Now here Sara flashes a smile, one with too much tooth. On a much younger woman, it is the smile that promises direct violence, to be performed by the smiler. Here, I think it promises as much violence, or more, really, but not performed by her. Most likely not, anyhow.
So, our Victoria friends made quite a fuss about you killing their aid workers and planning to expand everywhere. Thoughts?
As a reporter, I have had a number of people bat their eyes at me. Sometimes it is to look innocent. Sometimes, it is to indicate the interest of the romantic type. And sometimes, sometimes it is to brag, to state that they are aware you know what they did, and they are more than willing to be proud of it and would do it again. I think it should be easy to tell which of these eye bats came to me.
"What aid workers? I don't remember the list I went over with General Burns having any aid work- ohh! Oh, those! Those
'aid workers.' "
The sarcasm on those words is acid.
"Well, all I know is, none of them were a tenth as good at actually aiding anyone as they were at, hm, let's see..." She ticks off her fingers one by one. "sabotage, espionage, and assassinating most of a generation of industrialists, oh and at least two state governors. And that was just what they were getting paid to do from home; what some of them did for 'perks' when they got the chance would have scared my hair straight if I hadn't seen worse in the forties."
"Tell me, Mr. Williams. You're three times closer to Victoria than we are. Did you see big boatloads of Victorian aid supplies come for free in the fall of '63, when just about every harvest from the Mississippi to the Appalachians was going to hell? I didn't think so. Well, they weren't passing you up to feed us, I'll tell you that. The only 'aid' we ever got was barter only, for industrial equipment and vehicles we've never yet been able to replace. You ever hear the old one about teaching a man to fish? Well, the Victorians do the opposite. They'll give you a fish and take your fishing rod and tell you to be grateful for it. So I think they can spare both of us their talk about "aid workers." I doubt you've missed your set of strutting, swaggering spies-in-sheeps'-clothing any more than we did. The only difference is that you were forgiving enough to let them leave alive after what they've done, I guess.
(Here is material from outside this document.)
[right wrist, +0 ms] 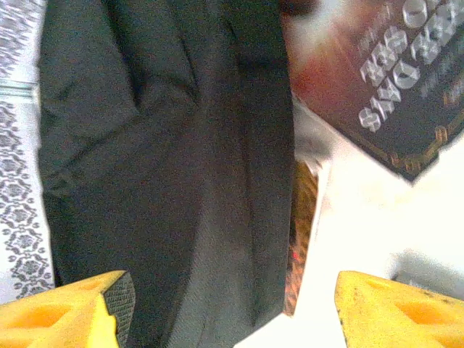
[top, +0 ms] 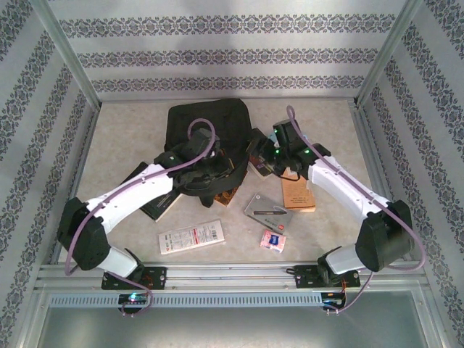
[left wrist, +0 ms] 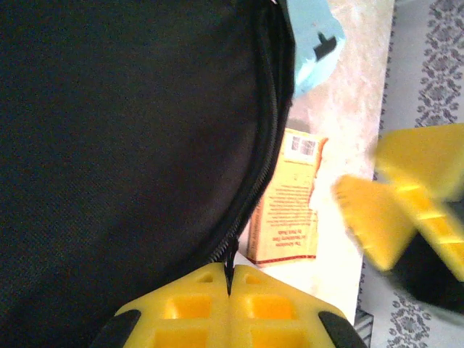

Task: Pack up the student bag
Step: Unzip the student bag to access the book.

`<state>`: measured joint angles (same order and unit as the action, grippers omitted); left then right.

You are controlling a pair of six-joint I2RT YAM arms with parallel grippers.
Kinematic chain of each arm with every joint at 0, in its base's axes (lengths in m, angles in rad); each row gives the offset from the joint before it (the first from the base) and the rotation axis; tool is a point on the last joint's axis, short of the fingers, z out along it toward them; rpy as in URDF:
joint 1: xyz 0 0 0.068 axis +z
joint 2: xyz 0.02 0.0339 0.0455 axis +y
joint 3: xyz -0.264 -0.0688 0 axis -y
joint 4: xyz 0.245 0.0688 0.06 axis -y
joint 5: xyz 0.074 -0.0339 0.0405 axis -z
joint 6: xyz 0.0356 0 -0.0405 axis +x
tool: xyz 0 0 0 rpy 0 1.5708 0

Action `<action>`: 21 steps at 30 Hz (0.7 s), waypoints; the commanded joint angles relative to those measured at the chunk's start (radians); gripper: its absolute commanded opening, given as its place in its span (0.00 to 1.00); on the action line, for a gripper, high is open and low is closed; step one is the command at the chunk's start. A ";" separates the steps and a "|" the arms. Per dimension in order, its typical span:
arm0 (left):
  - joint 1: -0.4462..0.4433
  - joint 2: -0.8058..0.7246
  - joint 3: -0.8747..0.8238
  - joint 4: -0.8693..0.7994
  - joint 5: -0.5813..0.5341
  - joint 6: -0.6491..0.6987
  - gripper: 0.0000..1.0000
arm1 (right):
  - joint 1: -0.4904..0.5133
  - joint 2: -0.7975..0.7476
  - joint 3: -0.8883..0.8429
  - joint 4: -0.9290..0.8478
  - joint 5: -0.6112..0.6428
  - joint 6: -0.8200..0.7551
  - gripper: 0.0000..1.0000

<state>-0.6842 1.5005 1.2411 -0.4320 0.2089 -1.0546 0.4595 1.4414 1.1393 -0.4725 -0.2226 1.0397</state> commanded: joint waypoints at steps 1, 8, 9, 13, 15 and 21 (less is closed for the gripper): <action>-0.040 0.013 0.029 0.030 0.006 -0.010 0.00 | 0.028 0.006 -0.024 -0.012 -0.006 0.099 0.73; -0.041 -0.021 -0.064 0.072 0.013 -0.035 0.00 | 0.057 0.051 -0.050 0.078 -0.013 0.105 0.69; -0.041 -0.027 -0.075 0.077 0.012 -0.037 0.00 | 0.066 0.064 -0.042 0.075 -0.009 0.102 0.68; -0.041 -0.045 -0.119 0.100 0.008 -0.034 0.00 | 0.092 0.122 -0.021 0.093 -0.015 0.098 0.60; -0.041 -0.051 -0.138 0.103 0.004 -0.032 0.00 | 0.107 0.144 -0.006 0.111 -0.024 0.092 0.51; -0.040 -0.070 -0.166 0.101 -0.007 -0.023 0.00 | 0.148 0.152 0.026 0.055 0.049 0.038 0.13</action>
<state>-0.7189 1.4662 1.0882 -0.3576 0.2085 -1.0805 0.5934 1.5970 1.1229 -0.3992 -0.2131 1.1057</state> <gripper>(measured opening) 0.059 0.173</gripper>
Gracious of you."
Gracious. A nice way of putting it as she smiles wolfishly. Not sure grace had anything to do with us leaving them alive. But there it is, the polite dance that Detroit's actions were choices. She continues, an enthusiasm I've heard so many times before, usually, on those I don't expect to see the next winter, dead of entirely natural causes.
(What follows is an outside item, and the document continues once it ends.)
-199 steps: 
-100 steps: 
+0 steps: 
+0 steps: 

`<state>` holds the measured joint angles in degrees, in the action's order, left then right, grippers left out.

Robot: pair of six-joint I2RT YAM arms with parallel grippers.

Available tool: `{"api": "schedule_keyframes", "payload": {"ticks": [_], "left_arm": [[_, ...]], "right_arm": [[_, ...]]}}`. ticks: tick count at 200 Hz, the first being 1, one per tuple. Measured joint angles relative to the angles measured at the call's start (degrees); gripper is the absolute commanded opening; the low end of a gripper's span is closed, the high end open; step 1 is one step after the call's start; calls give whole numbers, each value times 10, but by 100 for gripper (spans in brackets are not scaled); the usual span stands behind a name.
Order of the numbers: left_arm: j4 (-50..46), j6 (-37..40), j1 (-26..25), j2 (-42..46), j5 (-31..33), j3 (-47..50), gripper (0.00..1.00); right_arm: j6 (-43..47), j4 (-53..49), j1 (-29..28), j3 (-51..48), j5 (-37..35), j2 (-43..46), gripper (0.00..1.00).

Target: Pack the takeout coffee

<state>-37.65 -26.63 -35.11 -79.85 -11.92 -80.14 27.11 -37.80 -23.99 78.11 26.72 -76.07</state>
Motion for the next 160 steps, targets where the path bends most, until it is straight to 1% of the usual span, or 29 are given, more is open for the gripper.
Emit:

"Me, I don't believe Retroculturalists deserve a lot of grace."
I nod, and honestly, I'm tempted to leave off there. But I've apparently got readers, and listeners out west now, and I love all those who follow my words. So, I press on, might as well get an answer from the horses' mouth. Or the horses' second in commands' mouth.
Very... interesting. And the expansion plans you carefully didn't mention?
"Well, as far as the Chicago Accords are concerned, applications are still open! Sign up if you like free and fair elections, excessive numbers of political parties, cheap combine harvesters, and grinding Victorian army regiments into sausage! I know I do, though I still haven't figured out what to do with my combine harvester. I don't know a furrow from a ferret, honestly."
"But if nobody signs up, we don't have expansion plans. Trade plans, sure; the Soo Locks could use a hand with some work, and you'd have to see the state of some of the waterworks along the Mississippi to believe them. But not expansion. Nothing's proper Commonwealth soil except for an embassy. Not if the people there don't sign the Accords- or an amended copy of same."
Any thoughts on why so many communities seem so concerned about it?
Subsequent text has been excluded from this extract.